*What is needed*.
Every line of the data below should be printed exactly. Nothing may be dropped.

*Dataset excerpts*.
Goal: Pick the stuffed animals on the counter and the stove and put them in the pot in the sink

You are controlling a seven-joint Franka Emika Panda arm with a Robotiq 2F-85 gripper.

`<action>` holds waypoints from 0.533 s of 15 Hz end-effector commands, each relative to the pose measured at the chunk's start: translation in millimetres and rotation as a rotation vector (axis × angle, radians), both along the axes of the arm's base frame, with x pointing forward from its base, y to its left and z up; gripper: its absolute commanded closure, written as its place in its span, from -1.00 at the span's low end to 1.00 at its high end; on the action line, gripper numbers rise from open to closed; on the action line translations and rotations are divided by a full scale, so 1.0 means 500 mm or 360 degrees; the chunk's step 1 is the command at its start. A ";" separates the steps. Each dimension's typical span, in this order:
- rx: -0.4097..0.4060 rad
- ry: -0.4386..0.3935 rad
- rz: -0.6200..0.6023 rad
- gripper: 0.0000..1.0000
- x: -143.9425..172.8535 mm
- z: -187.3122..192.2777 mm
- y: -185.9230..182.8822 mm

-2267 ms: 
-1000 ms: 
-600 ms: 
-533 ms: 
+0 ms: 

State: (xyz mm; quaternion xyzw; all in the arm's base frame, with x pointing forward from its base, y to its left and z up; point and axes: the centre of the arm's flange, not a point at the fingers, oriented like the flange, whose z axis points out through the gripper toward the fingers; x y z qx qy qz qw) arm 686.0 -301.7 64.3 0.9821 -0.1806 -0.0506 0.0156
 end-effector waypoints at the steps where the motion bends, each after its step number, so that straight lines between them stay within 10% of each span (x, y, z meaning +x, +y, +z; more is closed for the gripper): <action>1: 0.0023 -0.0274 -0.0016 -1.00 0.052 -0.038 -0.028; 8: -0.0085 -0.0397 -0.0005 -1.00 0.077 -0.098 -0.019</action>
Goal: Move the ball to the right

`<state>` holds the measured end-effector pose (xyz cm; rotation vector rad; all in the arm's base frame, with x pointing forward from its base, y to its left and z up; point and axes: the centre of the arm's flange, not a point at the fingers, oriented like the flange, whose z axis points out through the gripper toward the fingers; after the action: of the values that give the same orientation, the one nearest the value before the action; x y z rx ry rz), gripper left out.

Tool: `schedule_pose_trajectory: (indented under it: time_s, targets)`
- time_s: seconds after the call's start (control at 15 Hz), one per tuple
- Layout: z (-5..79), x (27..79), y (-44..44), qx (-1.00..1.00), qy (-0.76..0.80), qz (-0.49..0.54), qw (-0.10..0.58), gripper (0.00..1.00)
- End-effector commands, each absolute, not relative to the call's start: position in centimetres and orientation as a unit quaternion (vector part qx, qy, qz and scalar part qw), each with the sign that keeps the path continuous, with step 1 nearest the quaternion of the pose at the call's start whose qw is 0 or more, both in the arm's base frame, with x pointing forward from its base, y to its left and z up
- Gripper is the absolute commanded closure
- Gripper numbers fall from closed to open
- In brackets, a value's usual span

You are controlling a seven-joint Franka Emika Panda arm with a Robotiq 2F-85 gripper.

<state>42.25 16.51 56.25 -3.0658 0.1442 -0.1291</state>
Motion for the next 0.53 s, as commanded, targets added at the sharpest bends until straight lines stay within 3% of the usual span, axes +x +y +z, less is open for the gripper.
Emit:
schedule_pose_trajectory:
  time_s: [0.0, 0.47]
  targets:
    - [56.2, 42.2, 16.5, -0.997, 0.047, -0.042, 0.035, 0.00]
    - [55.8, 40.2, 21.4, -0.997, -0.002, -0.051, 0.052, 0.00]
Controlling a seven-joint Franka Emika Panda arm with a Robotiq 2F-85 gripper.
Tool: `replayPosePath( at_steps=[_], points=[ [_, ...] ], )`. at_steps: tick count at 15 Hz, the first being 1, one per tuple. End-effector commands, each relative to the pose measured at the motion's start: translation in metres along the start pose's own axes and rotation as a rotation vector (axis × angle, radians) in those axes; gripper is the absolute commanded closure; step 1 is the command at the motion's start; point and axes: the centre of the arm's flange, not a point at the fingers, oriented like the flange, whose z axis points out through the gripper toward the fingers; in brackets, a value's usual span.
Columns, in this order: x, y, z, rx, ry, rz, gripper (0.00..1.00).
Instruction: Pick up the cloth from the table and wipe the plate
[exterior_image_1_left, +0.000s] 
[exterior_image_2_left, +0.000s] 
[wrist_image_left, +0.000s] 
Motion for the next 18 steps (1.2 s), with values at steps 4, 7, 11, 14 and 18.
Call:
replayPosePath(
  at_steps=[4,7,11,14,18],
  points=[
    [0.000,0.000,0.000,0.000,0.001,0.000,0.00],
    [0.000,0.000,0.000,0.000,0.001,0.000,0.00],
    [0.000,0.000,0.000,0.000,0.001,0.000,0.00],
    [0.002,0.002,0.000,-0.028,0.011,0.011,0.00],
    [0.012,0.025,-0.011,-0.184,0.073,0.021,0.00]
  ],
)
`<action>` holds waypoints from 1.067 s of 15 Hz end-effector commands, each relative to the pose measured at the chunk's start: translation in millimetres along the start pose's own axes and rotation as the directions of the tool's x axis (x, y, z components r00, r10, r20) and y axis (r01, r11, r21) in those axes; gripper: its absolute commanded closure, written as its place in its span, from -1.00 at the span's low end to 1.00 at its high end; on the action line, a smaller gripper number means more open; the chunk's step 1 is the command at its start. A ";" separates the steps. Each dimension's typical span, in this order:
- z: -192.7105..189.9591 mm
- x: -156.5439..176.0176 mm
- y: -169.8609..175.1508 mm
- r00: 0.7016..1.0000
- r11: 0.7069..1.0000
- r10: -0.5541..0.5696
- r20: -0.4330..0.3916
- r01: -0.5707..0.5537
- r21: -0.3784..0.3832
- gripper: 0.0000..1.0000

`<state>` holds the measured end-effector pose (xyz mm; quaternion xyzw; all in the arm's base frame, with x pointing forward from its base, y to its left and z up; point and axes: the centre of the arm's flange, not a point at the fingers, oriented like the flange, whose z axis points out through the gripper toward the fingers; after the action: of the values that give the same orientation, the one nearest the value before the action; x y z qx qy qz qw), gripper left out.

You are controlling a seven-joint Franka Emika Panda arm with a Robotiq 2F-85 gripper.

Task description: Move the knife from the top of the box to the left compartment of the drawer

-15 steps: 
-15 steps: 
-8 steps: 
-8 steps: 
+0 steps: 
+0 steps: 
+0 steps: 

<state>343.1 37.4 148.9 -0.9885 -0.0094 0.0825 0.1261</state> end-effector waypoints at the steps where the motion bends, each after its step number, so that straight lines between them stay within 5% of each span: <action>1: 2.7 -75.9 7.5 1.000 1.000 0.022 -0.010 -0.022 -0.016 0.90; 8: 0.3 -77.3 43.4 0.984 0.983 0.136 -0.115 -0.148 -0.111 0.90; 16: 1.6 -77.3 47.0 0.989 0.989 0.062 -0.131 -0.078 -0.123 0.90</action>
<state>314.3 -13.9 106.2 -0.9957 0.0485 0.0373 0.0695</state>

*Response*.
Goal: Pick the stuffed animals on the counter and the stove and put them in the pot in the sink

You are controlling a seven-joint Franka Emika Panda arm with a Robotiq 2F-85 gripper.

`<action>` holds waypoints from 0.533 s of 15 Hz end-effector commands, each relative to the pose measured at the chunk's start: translation in millimetres and rotation as a rotation vector (axis × angle, radians), both along the axes of the arm's base frame, with x pointing forward from its base, y to its left and z up; gripper: its absolute commanded closure, written as its place in its span, from -1.00 at the span's low end to 1.00 at its high end; on the action line, gripper numbers rise from open to closed; on the action line translations and rotations are divided by a full scale, so 1.0 means 500 mm or 360 degrees; the chunk's step 1 is the command at its start. A ";" separates the steps. Each dimension's typical span, in this order:
- rx: -0.4097..0.4060 rad
- ry: -0.4386..0.3935 rad
- rz: -0.6200..0.6023 rad
- gripper: 0.0000..1.0000
- x: -143.9425..172.8535 mm
- z: -187.3122..192.2777 mm
- y: -185.9230..182.8822 mm

-2267 ms: 
-1000 ms: 
-600 ms: 
-533 ms: 
+0 ms: 

State: (xyz mm; quaternion xyzw; all in the arm's base frame, with x pointing forward from its base, y to its left and z up; point and axes: the centre of the arm's flange, not a point at the fingers, oriented like the flange, whose z axis points out through the gripper toward the fingers; x y z qx qy qz qw) arm 686.0 -301.7 64.3 0.9821 -0.1806 -0.0506 0.0156
 end-effector waypoints at the steps where the motion bends, each after its step number, so that straight lines between them stay within 10% of each span (x, y, z meaning +x, +y, +z; more is closed for the gripper): <action>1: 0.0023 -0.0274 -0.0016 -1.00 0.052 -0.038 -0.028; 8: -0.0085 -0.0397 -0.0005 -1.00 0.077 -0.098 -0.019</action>
Goal: Move the ball to the right

`<state>` holds the measured end-effector pose (xyz cm; rotation vector rad; all in the arm's base frame, with x pointing forward from its base, y to its left and z up; point and axes: the centre of the arm's flange, not a point at the fingers, oriented like the flange, whose z axis points out through the gripper toward the fingers; after the action: of the values that give the same orientation, the one nearest the value before the action; x y z rx ry rz), gripper left out.

Tool: `schedule_pose_trajectory: (indented under it: time_s, targets)`
- time_s: seconds after the call's start (control at 15 Hz), one per tuple
- Layout: z (-5..79), x (27..79), y (-44..44), qx (-1.00..1.00), qy (-0.76..0.80), qz (-0.49..0.54), qw (-0.10..0.58), gripper (0.00..1.00)
- End-effector commands, each absolute, not relative to the call's start: position in centimetres and orientation as a unit quaternion (vector part qx, qy, qz and scalar part qw), each with the sign that keeps the path continuous, with step 1 nearest the quaternion of the pose at the call's start whose qw is 0 or more, both in the arm's base frame, with x pointing forward from its base, y to its left and z up
- Gripper is the absolute commanded closure
- Gripper numbers fall from closed to open
- In brackets, a value's usual span

You are controlling a seven-joint Franka Emika Panda arm with a Robotiq 2F-85 gripper.

<state>42.25 16.51 56.25 -3.0658 0.1442 -0.1291</state>
Motion for the next 0.53 s, as commanded, targets added at the sharpest bends until straight lines stay within 3% of the usual span, axes +x +y +z, less is open for the gripper.
Emit:
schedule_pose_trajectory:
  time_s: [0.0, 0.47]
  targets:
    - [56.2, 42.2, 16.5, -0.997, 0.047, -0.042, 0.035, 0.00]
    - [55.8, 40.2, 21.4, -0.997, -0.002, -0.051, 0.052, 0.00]
Controlling a seven-joint Franka Emika Panda arm with a Robotiq 2F-85 gripper.
Tool: `replayPosePath( at_steps=[_], points=[ [_, ...] ], )`. at_steps: tick count at 15 Hz, the first being 1, one per tuple. End-effector commands, each relative to the pose measured at the motion's start: translation in metres along the start pose's own axes and rotation as a rotation vector (axis × angle, radians) in those axes; gripper is the absolute commanded closure; step 1 is the command at the motion's start; point and axes: the centre of the arm's flange, not a point at the fingers, oriented like the flange, whose z axis points out through the gripper toward the fingers; in brackets, a value's usual span.
Columns, in this order: x, y, z, rx, ry, rz, gripper (0.00..1.00).
Instruction: Pick up the cloth from the table and wipe the plate
[exterior_image_1_left, +0.000s] 
[exterior_image_2_left, +0.000s] 
[wrist_image_left, +0.000s] 
Motion for the next 18 steps (1.2 s), with values at steps 4, 7, 11, 14 and 18.
Call:
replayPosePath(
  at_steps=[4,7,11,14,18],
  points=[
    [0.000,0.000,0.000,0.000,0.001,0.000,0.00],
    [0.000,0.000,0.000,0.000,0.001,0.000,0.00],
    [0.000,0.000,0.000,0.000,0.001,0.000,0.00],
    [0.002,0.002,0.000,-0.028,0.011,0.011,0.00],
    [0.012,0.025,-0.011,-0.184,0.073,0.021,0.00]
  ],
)
`<action>` holds waypoints from 1.067 s of 15 Hz end-effector commands, each relative to the pose measured at the chunk's start: translation in millimetres along the start pose's own axes and rotation as the directions of the tool's x axis (x, y, z components r00, r10, r20) and y axis (r01, r11, r21) in those axes; gripper: its absolute commanded closure, written as its place in its span, from -1.00 at the span's low end to 1.00 at its high end; on the action line, a smaller gripper number means more open; the chunk's step 1 is the command at its start. A ";" separates the steps. Each dimension's typical span, in this order:
- z: -192.7105..189.9591 mm
- x: -156.5439..176.0176 mm
- y: -169.8609..175.1508 mm
- r00: 0.7016..1.0000
- r11: 0.7069..1.0000
- r10: -0.5541..0.5696
- r20: -0.4330..0.3916
- r01: -0.5707..0.5537
- r21: -0.3784..0.3832
- gripper: 0.0000..1.0000

`<state>` holds the measured end-effector pose (xyz mm; quaternion xyzw; all in the arm's base frame, with x pointing forward from its base, y to its left and z up; point and axes: the centre of the arm's flange, not a point at the fingers, oriented like the flange, whose z axis points out through the gripper toward the fingers; after the action: of the values that give the same orientation, the one nearest the value before the action; x y z qx qy qz qw), gripper left out.

You are controlling a seven-joint Franka Emika Panda arm with a Robotiq 2F-85 gripper.

Task description: Move the knife from the top of the box to the left compartment of the drawer

-15 steps: 
-15 steps: 
-8 steps: 
-8 steps: 
+0 steps: 
+0 steps: 
+0 steps: 

<state>343.1 37.4 148.9 -0.9885 -0.0094 0.0825 0.1261</state> end-effector waypoints at the steps where the motion bends, each after its step number, so that straight lines between them stay within 5% of each span: <action>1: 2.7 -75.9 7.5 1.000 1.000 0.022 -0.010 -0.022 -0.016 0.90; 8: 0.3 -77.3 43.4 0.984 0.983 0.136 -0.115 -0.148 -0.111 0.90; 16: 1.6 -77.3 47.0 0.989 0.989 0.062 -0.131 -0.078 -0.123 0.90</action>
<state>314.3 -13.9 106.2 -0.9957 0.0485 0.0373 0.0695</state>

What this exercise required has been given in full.